**Required action**
Exactly as they appear, transcribe the entries and skip any pictures.

**Input for this task**
• • • • • • •
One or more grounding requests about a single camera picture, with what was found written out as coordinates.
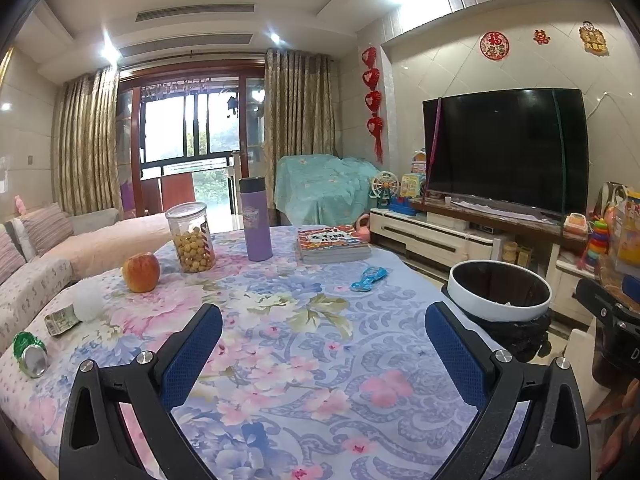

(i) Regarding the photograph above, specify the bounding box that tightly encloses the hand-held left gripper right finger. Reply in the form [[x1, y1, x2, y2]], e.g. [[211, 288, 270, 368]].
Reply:
[[425, 301, 593, 480]]

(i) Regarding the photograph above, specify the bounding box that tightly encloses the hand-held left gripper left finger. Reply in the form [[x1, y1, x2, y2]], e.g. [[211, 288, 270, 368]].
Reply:
[[59, 302, 224, 480]]

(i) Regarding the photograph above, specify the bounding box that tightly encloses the white round bin black liner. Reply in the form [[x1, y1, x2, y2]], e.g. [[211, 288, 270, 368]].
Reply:
[[441, 260, 555, 361]]

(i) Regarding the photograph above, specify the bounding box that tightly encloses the beige cardboard box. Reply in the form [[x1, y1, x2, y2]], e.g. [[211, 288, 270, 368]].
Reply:
[[565, 327, 598, 391]]

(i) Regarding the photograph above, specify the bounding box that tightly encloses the yellow box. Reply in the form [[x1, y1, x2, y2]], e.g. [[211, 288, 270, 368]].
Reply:
[[612, 190, 640, 276]]

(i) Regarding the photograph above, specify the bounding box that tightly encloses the red apple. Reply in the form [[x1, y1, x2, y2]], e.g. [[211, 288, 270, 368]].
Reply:
[[122, 252, 162, 293]]

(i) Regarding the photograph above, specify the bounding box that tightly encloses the clear jar of snack balls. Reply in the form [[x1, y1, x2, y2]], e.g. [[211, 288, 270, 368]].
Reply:
[[165, 202, 217, 274]]

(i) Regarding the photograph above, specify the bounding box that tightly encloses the white television cabinet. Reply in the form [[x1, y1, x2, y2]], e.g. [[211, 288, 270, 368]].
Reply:
[[369, 195, 601, 331]]

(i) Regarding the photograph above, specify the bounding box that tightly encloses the blue round blister packet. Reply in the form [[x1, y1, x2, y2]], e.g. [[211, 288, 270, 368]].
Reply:
[[350, 266, 390, 292]]

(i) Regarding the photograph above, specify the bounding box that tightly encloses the green white crumpled packet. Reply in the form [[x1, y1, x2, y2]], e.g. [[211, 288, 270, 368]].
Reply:
[[44, 307, 81, 336]]

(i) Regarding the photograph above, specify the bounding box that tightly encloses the beige sofa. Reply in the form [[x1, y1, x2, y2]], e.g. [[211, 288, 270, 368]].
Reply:
[[0, 202, 173, 356]]

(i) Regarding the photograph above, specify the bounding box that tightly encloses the purple thermos bottle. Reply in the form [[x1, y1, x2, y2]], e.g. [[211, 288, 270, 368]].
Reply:
[[238, 176, 273, 262]]

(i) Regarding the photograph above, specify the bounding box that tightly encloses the blue toy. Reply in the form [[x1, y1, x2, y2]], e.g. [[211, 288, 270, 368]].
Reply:
[[387, 195, 426, 217]]

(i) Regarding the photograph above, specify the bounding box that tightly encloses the crushed green can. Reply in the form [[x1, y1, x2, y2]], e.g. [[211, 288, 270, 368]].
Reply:
[[12, 332, 49, 378]]

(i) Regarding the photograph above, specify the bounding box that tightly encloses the stack of picture books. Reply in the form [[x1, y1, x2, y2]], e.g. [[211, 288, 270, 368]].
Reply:
[[296, 226, 373, 263]]

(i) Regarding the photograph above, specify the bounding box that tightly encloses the pastel toy house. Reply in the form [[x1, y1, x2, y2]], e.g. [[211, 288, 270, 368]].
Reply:
[[400, 149, 430, 200]]

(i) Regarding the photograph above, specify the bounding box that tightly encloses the ferris wheel toy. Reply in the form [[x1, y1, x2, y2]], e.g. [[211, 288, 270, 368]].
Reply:
[[370, 171, 402, 208]]

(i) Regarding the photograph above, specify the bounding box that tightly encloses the black television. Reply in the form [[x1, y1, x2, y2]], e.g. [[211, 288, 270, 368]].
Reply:
[[422, 87, 588, 223]]

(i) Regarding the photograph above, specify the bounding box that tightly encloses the pink striped cushion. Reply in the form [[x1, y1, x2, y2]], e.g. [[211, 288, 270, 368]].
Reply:
[[0, 225, 27, 286], [20, 203, 75, 256]]

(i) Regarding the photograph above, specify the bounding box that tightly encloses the teal furniture cover cloth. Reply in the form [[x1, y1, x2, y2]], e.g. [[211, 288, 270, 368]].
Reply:
[[274, 154, 383, 226]]

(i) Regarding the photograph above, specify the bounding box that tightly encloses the wooden balcony door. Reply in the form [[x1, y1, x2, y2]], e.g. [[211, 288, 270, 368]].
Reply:
[[116, 59, 268, 221]]

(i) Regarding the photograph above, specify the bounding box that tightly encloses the golden curtain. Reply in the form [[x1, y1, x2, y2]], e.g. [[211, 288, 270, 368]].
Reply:
[[52, 67, 123, 216], [262, 49, 341, 186]]

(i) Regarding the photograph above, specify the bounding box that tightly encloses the red hanging heart decoration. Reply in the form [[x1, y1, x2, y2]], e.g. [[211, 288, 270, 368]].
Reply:
[[361, 46, 386, 165]]

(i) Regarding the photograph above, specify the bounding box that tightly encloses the ceiling air vent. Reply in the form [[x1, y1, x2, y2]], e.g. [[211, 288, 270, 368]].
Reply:
[[136, 2, 256, 23], [117, 34, 253, 58]]

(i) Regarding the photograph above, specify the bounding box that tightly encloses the rainbow stacking ring toy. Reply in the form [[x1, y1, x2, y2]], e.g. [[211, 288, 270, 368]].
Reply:
[[580, 207, 613, 271]]

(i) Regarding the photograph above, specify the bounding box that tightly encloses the figure wall sticker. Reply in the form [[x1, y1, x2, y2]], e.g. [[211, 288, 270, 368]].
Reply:
[[579, 21, 608, 56]]

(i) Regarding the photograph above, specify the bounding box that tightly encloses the round red wall paper-cut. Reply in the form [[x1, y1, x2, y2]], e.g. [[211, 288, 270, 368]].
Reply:
[[480, 31, 511, 61]]
• • • • • • •
**Response for this exercise**
One or more grounding requests about a single camera picture, with what was found written out as coordinates.

(i) Regarding the photograph above, specify the bounding box that tightly encloses the hand-held left gripper right finger. Reply in the form [[x1, y1, x2, y2]], e.g. [[211, 288, 270, 368]].
Reply:
[[425, 301, 593, 480]]

(i) Regarding the photograph above, specify the bounding box that tightly encloses the hand-held left gripper left finger. Reply in the form [[x1, y1, x2, y2]], e.g. [[211, 288, 270, 368]].
Reply:
[[59, 302, 224, 480]]

(i) Regarding the photograph above, specify the bounding box that tightly encloses the white round bin black liner. Reply in the form [[x1, y1, x2, y2]], e.g. [[211, 288, 270, 368]].
Reply:
[[441, 260, 555, 361]]

(i) Regarding the photograph above, specify the bounding box that tightly encloses the beige cardboard box. Reply in the form [[x1, y1, x2, y2]], e.g. [[211, 288, 270, 368]].
Reply:
[[565, 327, 598, 391]]

(i) Regarding the photograph above, specify the bounding box that tightly encloses the yellow box. Reply in the form [[x1, y1, x2, y2]], e.g. [[211, 288, 270, 368]].
Reply:
[[612, 190, 640, 276]]

(i) Regarding the photograph above, specify the bounding box that tightly encloses the red apple. Reply in the form [[x1, y1, x2, y2]], e.g. [[211, 288, 270, 368]].
Reply:
[[122, 252, 162, 293]]

(i) Regarding the photograph above, specify the bounding box that tightly encloses the clear jar of snack balls. Reply in the form [[x1, y1, x2, y2]], e.g. [[211, 288, 270, 368]].
Reply:
[[165, 202, 217, 274]]

(i) Regarding the photograph above, specify the bounding box that tightly encloses the white television cabinet. Reply in the form [[x1, y1, x2, y2]], e.g. [[211, 288, 270, 368]].
Reply:
[[369, 195, 601, 331]]

(i) Regarding the photograph above, specify the bounding box that tightly encloses the blue round blister packet. Reply in the form [[x1, y1, x2, y2]], e.g. [[211, 288, 270, 368]].
Reply:
[[350, 266, 390, 292]]

(i) Regarding the photograph above, specify the bounding box that tightly encloses the green white crumpled packet. Reply in the form [[x1, y1, x2, y2]], e.g. [[211, 288, 270, 368]].
Reply:
[[44, 307, 81, 336]]

(i) Regarding the photograph above, specify the bounding box that tightly encloses the beige sofa. Reply in the form [[x1, y1, x2, y2]], e.g. [[211, 288, 270, 368]].
Reply:
[[0, 202, 173, 356]]

(i) Regarding the photograph above, specify the bounding box that tightly encloses the purple thermos bottle. Reply in the form [[x1, y1, x2, y2]], e.g. [[211, 288, 270, 368]].
Reply:
[[238, 176, 273, 262]]

(i) Regarding the photograph above, specify the bounding box that tightly encloses the blue toy. Reply in the form [[x1, y1, x2, y2]], e.g. [[211, 288, 270, 368]].
Reply:
[[387, 195, 426, 217]]

(i) Regarding the photograph above, specify the bounding box that tightly encloses the crushed green can. Reply in the form [[x1, y1, x2, y2]], e.g. [[211, 288, 270, 368]].
Reply:
[[12, 332, 49, 378]]

(i) Regarding the photograph above, specify the bounding box that tightly encloses the stack of picture books. Reply in the form [[x1, y1, x2, y2]], e.g. [[211, 288, 270, 368]].
Reply:
[[296, 226, 373, 263]]

(i) Regarding the photograph above, specify the bounding box that tightly encloses the pastel toy house. Reply in the form [[x1, y1, x2, y2]], e.g. [[211, 288, 270, 368]].
Reply:
[[400, 149, 430, 200]]

(i) Regarding the photograph above, specify the bounding box that tightly encloses the ferris wheel toy. Reply in the form [[x1, y1, x2, y2]], e.g. [[211, 288, 270, 368]].
Reply:
[[370, 171, 402, 208]]

(i) Regarding the photograph above, specify the bounding box that tightly encloses the black television. Reply in the form [[x1, y1, x2, y2]], e.g. [[211, 288, 270, 368]].
Reply:
[[422, 87, 588, 223]]

(i) Regarding the photograph above, specify the bounding box that tightly encloses the pink striped cushion. Reply in the form [[x1, y1, x2, y2]], e.g. [[211, 288, 270, 368]].
Reply:
[[0, 225, 27, 286], [20, 203, 75, 256]]

(i) Regarding the photograph above, specify the bounding box that tightly encloses the teal furniture cover cloth. Reply in the form [[x1, y1, x2, y2]], e.g. [[211, 288, 270, 368]].
Reply:
[[274, 154, 383, 226]]

(i) Regarding the photograph above, specify the bounding box that tightly encloses the wooden balcony door. Reply in the form [[x1, y1, x2, y2]], e.g. [[211, 288, 270, 368]].
Reply:
[[116, 59, 268, 221]]

(i) Regarding the photograph above, specify the bounding box that tightly encloses the golden curtain. Reply in the form [[x1, y1, x2, y2]], e.g. [[211, 288, 270, 368]].
Reply:
[[52, 67, 123, 216], [262, 49, 341, 186]]

(i) Regarding the photograph above, specify the bounding box that tightly encloses the red hanging heart decoration. Reply in the form [[x1, y1, x2, y2]], e.g. [[211, 288, 270, 368]].
Reply:
[[361, 46, 386, 165]]

(i) Regarding the photograph above, specify the bounding box that tightly encloses the ceiling air vent. Reply in the form [[x1, y1, x2, y2]], e.g. [[211, 288, 270, 368]].
Reply:
[[136, 2, 256, 23], [117, 34, 253, 58]]

(i) Regarding the photograph above, specify the bounding box that tightly encloses the rainbow stacking ring toy. Reply in the form [[x1, y1, x2, y2]], e.g. [[211, 288, 270, 368]].
Reply:
[[580, 207, 613, 271]]

(i) Regarding the photograph above, specify the bounding box that tightly encloses the figure wall sticker. Reply in the form [[x1, y1, x2, y2]], e.g. [[211, 288, 270, 368]].
Reply:
[[579, 21, 608, 56]]

(i) Regarding the photograph above, specify the bounding box that tightly encloses the round red wall paper-cut. Reply in the form [[x1, y1, x2, y2]], e.g. [[211, 288, 270, 368]].
Reply:
[[480, 31, 511, 61]]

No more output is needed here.